Entering edit mode
5.1 years ago
jackycsie
•
0
Hi,
I have already finished the variant call of NA12878.
My steps are as follows:
- bwa mem
- SortSamSpark
- MarkDuplicatesSpark
- BaseRecalibratorSpark
- ApplyBQSRSpark
- HaplotypeCaller
Now I have a vcf file, but I don't know how to judge his correctness.
My reference data is:
- dbsnp_138.b37.vcf.
- Mills_and_1000G_gold_standard.indels.b37.vcf
- 1000G_phase1.indels.b37.vcf
Thank you, jacky.
Hi,
I find this url:
https://ftp-trace.ncbi.nlm.nih.gov/giab/ftp/release/NA12878_HG001/NISTv3.3.2/GRCh37/
It's right or only provide chromosome 1 ?
Thanks, Jacky.
I think this is better suited for the GATK forums.

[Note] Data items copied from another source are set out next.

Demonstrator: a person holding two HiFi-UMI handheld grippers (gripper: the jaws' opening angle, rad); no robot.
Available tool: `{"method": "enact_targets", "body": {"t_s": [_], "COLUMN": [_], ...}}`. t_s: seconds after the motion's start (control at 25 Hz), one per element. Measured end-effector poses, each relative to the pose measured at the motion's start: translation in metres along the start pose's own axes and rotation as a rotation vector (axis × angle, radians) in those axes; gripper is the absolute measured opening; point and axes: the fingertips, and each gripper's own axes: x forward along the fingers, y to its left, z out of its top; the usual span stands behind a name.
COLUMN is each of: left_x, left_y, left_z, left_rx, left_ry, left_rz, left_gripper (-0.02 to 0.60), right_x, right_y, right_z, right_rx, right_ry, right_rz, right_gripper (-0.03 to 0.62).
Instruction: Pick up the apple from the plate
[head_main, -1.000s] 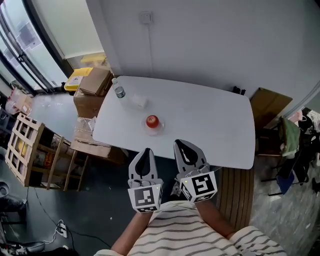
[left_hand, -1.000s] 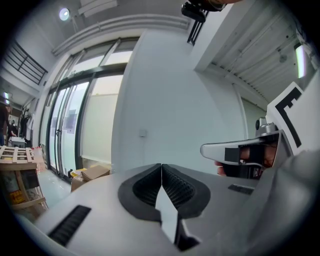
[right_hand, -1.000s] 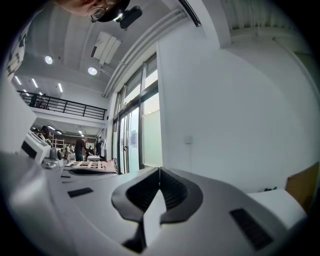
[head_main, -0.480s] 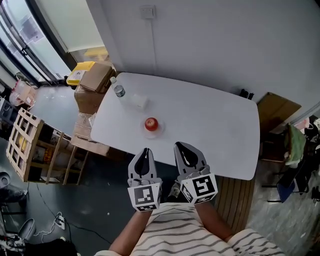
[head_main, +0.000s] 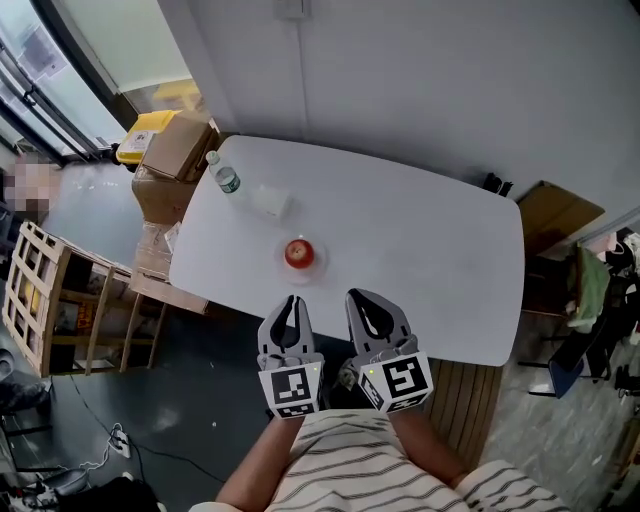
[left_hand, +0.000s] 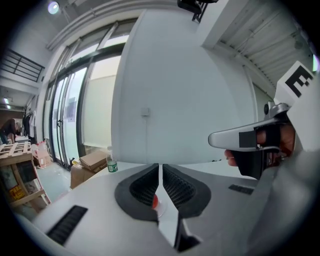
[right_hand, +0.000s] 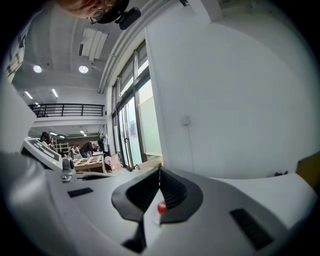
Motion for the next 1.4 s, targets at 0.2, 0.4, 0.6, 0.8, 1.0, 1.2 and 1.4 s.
{"method": "enact_targets", "body": {"t_s": [0.2, 0.4, 0.6, 0.8, 1.0, 1.2, 1.4], "left_x": [0.031, 0.053, 0.077, 0.099, 0.119, 0.139, 0.154], "left_y": [0.005, 0.012, 0.019, 0.024, 0.030, 0.032, 0.037], "left_z": [-0.020, -0.042, -0.063, -0.086, -0.110, -0.140, -0.168], "left_rx": [-0.028, -0.026, -0.015, -0.007, -0.005, 0.016, 0.019], "left_ry": [0.040, 0.081, 0.118, 0.144, 0.166, 0.212, 0.262], "left_rz": [-0.042, -0.054, -0.073, -0.089, -0.097, -0.100, -0.097], "left_gripper": [0.088, 0.128, 0.180, 0.232, 0.284, 0.327, 0.339], "right_x": [0.021, 0.034, 0.049, 0.058, 0.069, 0.074, 0.079], "right_y": [-0.012, -0.021, -0.025, -0.029, -0.031, -0.033, -0.037], "right_z": [-0.014, -0.026, -0.038, -0.050, -0.059, -0.069, -0.077], "right_rx": [0.012, 0.024, 0.034, 0.044, 0.052, 0.059, 0.067], "right_ry": [0.042, 0.073, 0.099, 0.128, 0.153, 0.174, 0.192], "right_rz": [-0.026, -0.052, -0.068, -0.079, -0.087, -0.093, -0.102], "right_gripper": [0.012, 0.012, 0.012, 0.012, 0.012, 0.012, 0.012]}}
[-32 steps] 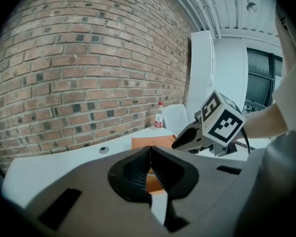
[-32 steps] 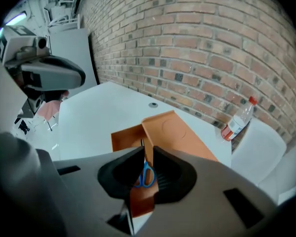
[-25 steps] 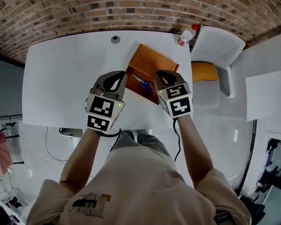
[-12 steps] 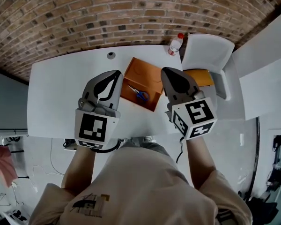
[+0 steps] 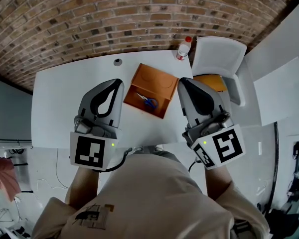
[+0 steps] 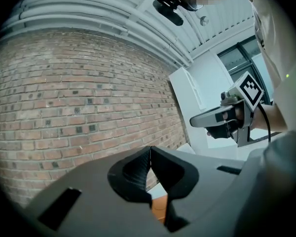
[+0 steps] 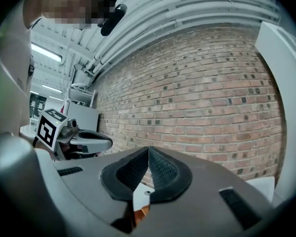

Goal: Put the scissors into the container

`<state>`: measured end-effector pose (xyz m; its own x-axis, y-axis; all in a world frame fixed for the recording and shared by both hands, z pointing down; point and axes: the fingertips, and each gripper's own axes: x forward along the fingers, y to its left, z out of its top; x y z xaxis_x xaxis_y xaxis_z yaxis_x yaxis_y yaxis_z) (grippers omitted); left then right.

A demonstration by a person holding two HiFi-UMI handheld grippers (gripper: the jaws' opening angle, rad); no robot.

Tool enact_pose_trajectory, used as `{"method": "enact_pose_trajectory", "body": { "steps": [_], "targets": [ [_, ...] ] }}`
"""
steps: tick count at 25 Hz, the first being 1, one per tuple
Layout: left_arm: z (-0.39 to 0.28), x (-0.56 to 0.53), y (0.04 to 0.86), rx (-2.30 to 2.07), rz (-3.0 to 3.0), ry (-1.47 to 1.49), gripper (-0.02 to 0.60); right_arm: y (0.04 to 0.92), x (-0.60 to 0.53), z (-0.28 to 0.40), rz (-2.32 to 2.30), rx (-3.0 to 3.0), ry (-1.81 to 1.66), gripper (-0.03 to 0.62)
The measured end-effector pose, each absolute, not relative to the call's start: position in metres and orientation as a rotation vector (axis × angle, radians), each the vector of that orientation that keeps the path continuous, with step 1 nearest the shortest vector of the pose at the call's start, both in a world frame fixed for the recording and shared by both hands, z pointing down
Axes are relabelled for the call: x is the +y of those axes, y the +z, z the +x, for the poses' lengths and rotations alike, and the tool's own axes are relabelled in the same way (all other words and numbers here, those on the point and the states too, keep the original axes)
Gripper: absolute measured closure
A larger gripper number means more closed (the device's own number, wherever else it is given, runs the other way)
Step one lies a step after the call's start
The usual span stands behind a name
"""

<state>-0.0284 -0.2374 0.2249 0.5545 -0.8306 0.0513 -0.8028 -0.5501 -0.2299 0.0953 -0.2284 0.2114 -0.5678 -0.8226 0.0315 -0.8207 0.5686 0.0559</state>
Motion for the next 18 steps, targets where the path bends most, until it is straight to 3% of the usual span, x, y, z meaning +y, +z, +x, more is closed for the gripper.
{"method": "enact_pose_trajectory", "body": {
  "steps": [18],
  "targets": [
    [-0.027, -0.211, 0.244, 1.342, -2.668, -0.275, 0.572, 0.233, -0.202, 0.078, 1.364, -2.707, 0.009, 0.585]
  ]
}}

There's this post that might be a good starting point: https://gatkforums.broadinstitute.org/gatk/discussion/6308/evaluating-the-quality-of-a-variant-callset
although chr1 is one of the biggest ones, and considering that you've already done the largest effort which is calling variants on NA12878, I'd definitely go for the entire genome's numbers rather than being fine with a relatively small subset of statistics.